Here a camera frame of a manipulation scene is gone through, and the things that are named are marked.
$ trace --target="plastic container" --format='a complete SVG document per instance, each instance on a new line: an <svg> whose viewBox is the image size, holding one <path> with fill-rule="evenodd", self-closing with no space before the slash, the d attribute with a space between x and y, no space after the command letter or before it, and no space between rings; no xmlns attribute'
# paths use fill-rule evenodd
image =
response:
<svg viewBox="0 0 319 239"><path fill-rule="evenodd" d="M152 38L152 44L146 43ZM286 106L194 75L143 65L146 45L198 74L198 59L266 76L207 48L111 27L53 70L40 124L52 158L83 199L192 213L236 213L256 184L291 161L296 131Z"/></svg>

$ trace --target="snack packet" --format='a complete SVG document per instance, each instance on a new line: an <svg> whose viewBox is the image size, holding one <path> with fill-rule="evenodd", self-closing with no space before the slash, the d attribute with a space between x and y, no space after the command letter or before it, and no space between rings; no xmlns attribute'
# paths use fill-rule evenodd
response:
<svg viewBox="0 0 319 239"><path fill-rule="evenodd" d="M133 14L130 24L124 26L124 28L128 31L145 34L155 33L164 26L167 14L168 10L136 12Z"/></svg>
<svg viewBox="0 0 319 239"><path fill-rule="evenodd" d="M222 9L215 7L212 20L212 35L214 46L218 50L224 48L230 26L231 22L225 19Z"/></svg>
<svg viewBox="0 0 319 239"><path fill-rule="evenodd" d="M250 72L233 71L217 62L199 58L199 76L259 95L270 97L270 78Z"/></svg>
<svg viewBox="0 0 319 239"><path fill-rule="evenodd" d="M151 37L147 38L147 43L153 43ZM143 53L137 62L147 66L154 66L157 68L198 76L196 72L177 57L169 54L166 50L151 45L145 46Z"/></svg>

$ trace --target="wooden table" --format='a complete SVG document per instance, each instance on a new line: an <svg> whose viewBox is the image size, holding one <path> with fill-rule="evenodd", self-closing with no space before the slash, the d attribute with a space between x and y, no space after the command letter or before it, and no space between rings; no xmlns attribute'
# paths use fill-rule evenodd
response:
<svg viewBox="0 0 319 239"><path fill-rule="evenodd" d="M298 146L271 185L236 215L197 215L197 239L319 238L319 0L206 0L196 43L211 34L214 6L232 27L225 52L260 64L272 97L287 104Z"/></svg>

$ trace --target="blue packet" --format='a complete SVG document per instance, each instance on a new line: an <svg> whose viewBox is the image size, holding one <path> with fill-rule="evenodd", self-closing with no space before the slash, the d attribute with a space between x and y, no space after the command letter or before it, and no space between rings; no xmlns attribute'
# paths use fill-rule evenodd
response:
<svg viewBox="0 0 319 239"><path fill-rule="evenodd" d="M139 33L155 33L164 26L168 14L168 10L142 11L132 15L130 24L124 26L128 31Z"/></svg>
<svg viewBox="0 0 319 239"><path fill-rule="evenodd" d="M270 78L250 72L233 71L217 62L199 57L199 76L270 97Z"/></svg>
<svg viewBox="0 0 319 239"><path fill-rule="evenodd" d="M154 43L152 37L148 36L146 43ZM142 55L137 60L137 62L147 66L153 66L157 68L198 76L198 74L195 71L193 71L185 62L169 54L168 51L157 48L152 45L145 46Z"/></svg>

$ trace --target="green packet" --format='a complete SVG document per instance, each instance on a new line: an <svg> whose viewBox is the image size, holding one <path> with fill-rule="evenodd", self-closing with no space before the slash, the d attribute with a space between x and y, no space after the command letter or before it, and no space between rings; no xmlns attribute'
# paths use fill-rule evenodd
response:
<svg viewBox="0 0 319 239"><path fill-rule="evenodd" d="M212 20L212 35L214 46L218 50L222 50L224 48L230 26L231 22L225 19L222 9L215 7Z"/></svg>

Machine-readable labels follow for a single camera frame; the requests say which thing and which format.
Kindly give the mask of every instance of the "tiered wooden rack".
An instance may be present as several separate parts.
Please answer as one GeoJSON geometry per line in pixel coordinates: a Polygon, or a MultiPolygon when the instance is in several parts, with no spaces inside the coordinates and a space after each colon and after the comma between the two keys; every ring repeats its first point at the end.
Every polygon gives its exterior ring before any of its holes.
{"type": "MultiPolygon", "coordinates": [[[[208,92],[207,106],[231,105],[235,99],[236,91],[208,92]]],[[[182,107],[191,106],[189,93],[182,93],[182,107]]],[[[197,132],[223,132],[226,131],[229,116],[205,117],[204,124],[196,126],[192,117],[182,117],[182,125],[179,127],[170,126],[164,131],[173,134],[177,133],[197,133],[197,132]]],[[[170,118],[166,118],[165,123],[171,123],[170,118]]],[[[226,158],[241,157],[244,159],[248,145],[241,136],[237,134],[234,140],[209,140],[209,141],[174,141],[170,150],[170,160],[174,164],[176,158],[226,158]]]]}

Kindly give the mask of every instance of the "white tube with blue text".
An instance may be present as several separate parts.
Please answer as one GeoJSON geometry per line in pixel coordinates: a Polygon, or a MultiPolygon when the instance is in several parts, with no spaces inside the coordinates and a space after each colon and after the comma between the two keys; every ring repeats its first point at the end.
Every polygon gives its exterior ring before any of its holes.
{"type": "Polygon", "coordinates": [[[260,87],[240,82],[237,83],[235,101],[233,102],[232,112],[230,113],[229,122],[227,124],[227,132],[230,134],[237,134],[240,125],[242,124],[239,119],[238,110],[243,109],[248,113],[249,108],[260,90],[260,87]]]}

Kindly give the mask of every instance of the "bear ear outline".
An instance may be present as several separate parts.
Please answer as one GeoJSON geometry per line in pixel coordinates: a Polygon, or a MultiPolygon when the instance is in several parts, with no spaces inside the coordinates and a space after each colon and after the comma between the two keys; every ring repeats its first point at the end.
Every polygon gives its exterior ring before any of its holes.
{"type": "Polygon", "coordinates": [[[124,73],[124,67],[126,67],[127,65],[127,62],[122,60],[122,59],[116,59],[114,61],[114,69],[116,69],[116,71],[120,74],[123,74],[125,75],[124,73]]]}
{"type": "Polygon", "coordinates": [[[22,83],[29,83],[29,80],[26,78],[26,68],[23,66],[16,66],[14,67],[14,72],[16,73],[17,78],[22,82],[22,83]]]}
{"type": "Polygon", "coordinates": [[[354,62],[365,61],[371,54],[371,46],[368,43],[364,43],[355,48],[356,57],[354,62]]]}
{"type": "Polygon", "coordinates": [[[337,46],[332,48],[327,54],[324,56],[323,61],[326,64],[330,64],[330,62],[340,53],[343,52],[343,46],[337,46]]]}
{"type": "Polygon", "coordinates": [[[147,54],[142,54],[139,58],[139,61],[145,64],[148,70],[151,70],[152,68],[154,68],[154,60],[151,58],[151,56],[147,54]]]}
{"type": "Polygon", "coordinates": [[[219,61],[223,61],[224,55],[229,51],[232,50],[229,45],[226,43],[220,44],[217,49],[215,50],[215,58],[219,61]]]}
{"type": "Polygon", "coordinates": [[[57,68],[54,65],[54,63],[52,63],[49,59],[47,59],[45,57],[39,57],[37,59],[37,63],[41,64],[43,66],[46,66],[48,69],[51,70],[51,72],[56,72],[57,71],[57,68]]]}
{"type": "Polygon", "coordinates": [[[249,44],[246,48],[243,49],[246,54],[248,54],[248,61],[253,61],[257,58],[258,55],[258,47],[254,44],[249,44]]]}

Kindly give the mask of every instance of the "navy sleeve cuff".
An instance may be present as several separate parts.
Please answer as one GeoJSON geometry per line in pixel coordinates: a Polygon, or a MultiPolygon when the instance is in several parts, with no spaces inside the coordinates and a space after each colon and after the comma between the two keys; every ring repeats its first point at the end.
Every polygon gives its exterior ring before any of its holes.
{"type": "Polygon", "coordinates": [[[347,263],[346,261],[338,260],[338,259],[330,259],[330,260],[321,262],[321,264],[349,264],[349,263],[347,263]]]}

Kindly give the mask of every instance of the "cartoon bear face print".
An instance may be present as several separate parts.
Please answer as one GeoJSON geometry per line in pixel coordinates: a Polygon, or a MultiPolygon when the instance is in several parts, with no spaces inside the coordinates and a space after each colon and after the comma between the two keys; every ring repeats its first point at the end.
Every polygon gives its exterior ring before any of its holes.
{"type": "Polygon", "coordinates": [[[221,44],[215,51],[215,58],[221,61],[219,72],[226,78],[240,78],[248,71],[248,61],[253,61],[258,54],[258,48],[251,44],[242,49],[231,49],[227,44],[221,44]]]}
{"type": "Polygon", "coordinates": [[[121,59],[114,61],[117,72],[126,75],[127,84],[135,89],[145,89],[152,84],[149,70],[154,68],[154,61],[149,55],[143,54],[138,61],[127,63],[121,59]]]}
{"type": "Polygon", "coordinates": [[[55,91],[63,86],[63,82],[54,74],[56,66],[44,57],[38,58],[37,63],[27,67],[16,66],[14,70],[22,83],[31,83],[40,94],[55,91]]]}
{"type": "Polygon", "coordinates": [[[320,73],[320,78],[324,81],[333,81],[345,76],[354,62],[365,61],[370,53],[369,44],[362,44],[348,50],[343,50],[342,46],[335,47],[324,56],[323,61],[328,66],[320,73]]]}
□ □ □ □
* _Work to complete_: Report how many lines in the listing above include the word "blue". Give nothing but the number.

* _Problem solution_: 2